The act authorizes improvements for nearly 900 waterway projects nationwide by the Army Corps of Engineers, as well as about $475 million related to the Chesapeake and the region's waterways.

The bill was vetoed because of its cost. But the Water Resource Development Act only authorizes projects. Separate appropriations bills would have to fund each of the projects in the future.

Congress had not passed a bill authorizing water projects since 2000, creating a huge backlog in demand.

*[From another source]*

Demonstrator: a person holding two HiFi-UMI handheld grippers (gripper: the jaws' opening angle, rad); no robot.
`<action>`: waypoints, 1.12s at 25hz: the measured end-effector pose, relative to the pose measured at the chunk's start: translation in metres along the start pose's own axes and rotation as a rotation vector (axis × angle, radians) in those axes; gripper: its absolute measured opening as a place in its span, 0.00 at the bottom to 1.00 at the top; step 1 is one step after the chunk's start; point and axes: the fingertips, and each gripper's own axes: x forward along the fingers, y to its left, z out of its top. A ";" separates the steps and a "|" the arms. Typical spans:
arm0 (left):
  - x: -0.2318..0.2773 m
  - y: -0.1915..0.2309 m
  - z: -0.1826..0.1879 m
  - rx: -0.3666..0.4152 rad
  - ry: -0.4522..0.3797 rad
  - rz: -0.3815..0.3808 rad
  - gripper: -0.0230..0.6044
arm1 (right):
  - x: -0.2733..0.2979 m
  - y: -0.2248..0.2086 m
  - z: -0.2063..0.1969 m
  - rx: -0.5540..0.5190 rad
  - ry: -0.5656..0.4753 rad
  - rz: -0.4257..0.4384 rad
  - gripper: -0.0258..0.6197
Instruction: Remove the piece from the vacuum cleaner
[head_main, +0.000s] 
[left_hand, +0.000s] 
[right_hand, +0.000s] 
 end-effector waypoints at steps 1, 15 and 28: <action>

Among the Bay-related projects authorized by the bill:

  • $192 million for the expansion of the Chesapeake's Poplar Island project, which involves rebuilding the island with dredged material from the channels serving the Port of Baltimore;
  • $10 million for the restoration of Smith Island by constructing two miles of off-shore breakwaters that will protect more than 2,100 acres of wetlands and underwater grasses;
  • $50 million for the Corps' oyster restoration effort;
  • $30 million to significantly reduce nitrogen flowing from the Blue Plains-the largest advanced sewage treatment facility in the world, servicing the entire Washington, D.C. metropolitan area-into the Chesapeake Bay;
  • $40 million for the Chesapeake Bay Environmental Restoration and Protection Program to provide design and construction assistance to state and local authorities in the environmental restoration of the Chesapeake Bay; and
  • $20 million for environmental infrastructure and resource protection and development in the Anacostia Watershed.

The measure also includes increased oversight for the Corps, including peer review, transparency and a requirement that every construction project be subject to a cost-benefits test.